Por Ignacio Briones, decano Escuela de Gobierno UAI Agosto 13, 2015

Carl Friedrich Gauss (1777-1855) fue uno de los más grandes matemáticos de la historia. El llamado “príncipe de las matemáticas” tuvo un genio precoz. A los cinco años le llevaba las cuentas a su padre. A los siete descolocó al profesor que había castigado a sus alumnos pidiéndoles sumar los enteros del 1 al 100. Gauss resolvió el problema en un santiamén: había descubierto la regla de las sumatorias. 

Para la mayoría de nosotros el nombre de Gauss nos es familiar por uno de sus aportes a la estadística. Gauss se dio cuenta de que un cúmulo de fenómenos de la naturaleza podían ser descritos a partir de una distribución de probabilidades en que la mayoría de las observaciones se concentran alrededor de la media y convergen a cero conforme nos movemos a los extremos. Es la famosa campana de Gauss, o distribución normal, pilar fundacional de la estadística moderna.

Sabemos que una serie de atributos humanos, tales como el peso, el coeficiente intelectual o la altura, entre otros, se distribuyen normalmente. En simple, hay pocos gigantes y enanos y muchas personas en torno a la altura promedio. Y lo mismo es cierto para la evaluación de competencias y conocimientos. Por ejemplo, en la PSU (matemáticas) son contados los casos de puntajes nacionales o de alumnos bajo los 200 puntos. La mayoría está en torno a la media nacional de 500 puntos. 

Sin embargo, en el último tiempo hemos conocido en Chile casos de evaluación de competencias que parecen violar descaradamente el principio de normalidad. El problema es que se basan en la autoevaluación y no en una evaluación externa objetiva. 

Tomemos la autoevaluación de profesores, uno de los cuatro instrumentos con que se realiza la evaluación docente. Bajo este criterio, un 88,7% de los profesores se considera “sobresaliente”, y un 10,7% “competente”. Apenas un 0,5% se autocalifica en nivel “básico” y un 0,1% en “insatisfactorio”. ¿Qué diría usted del colegio de su hijo si ésta fuera la distribución de notas de los alumnos? Sospechoso, ¿no? Ello contrasta con los resultados de otro de los instrumentos: el llamado “portafolio” que hace una evaluación externa sobre las prácticas pedagógicas. Aquí los resultados son más normales: tan sólo un 0,1% (2,7%) está en nivel sobresaliente (insatisfactorio), mientras que un 68,2% y un 29% está en nivel básico y satisfactorio, respectivamente.  

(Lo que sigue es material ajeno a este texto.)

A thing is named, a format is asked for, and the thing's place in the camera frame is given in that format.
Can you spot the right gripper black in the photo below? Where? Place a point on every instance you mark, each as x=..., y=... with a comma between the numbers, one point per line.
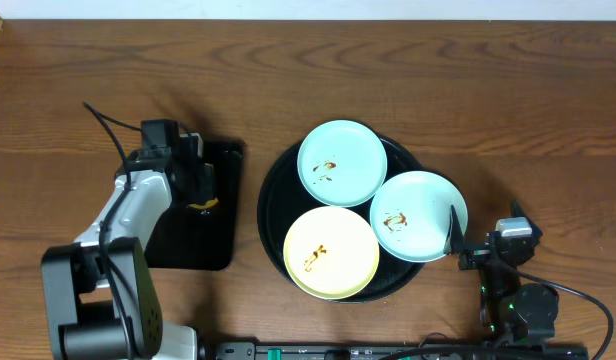
x=456, y=244

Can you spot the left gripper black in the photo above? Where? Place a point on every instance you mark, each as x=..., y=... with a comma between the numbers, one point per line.
x=199, y=182

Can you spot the yellow green sponge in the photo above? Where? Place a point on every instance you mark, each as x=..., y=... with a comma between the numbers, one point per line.
x=203, y=190

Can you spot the yellow plate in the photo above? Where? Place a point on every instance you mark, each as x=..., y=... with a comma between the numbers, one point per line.
x=331, y=252

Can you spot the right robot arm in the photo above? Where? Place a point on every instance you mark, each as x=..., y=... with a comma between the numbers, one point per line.
x=516, y=313

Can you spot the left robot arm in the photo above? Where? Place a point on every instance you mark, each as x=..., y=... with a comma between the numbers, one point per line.
x=99, y=295

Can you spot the black rectangular water tray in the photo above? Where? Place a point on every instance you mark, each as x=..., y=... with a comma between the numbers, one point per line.
x=202, y=239

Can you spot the round black tray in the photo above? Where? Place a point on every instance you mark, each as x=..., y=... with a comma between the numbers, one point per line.
x=283, y=199

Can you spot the mint green plate right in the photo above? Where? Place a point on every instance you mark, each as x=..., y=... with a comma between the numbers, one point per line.
x=411, y=215

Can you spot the mint green plate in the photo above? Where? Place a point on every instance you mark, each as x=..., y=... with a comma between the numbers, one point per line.
x=411, y=215
x=342, y=163

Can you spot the mint green plate far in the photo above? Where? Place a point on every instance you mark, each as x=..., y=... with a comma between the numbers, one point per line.
x=342, y=163

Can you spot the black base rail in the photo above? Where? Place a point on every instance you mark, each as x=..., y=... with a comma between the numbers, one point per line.
x=427, y=351

Hace unas semanas se dio a conocer la evaluación de los fiscales en nuestro país. Autoevaluación, por cierto. Y, ¿adivine qué? Según los resultados, tenemos una Fiscalía compuesta de lumbreras. En efecto, la mitad de los fiscales tiene nota 7 y apenas un 1% de ellos está por debajo del 6, siendo la nota mínima un 5,2. Notable. A 15 años de la reforma procesal penal, este podría ser un nuevo producto de exportación.

Los ejemplos anteriores dan cuenta de una condición básica de toda medida de evaluación de utilidad. Debe tener dispersión de resultados y tender a respetar el principio de normalidad. De lo contrario, la evaluación no es informativa ni sirve para tomar medidas correctivas o reforzativas. 

Quienes creemos que los incentivos importan, tendemos a desconfiar de las autoevaluaciones. Aunque parezca loable “conocerse a sí mismo”, lo cierto es que el ser humano tiende a ser más dadivoso de lo normal al autoevaluarse. Sobre todo cuando existe algo de valor en juego vinculado al resultado (remuneraciones, ascensos, etc.). De aquí la necesidad de reemplazar las autoevaluaciones por evaluaciones externas imparciales. Sin duda, una cuestión de normalidad.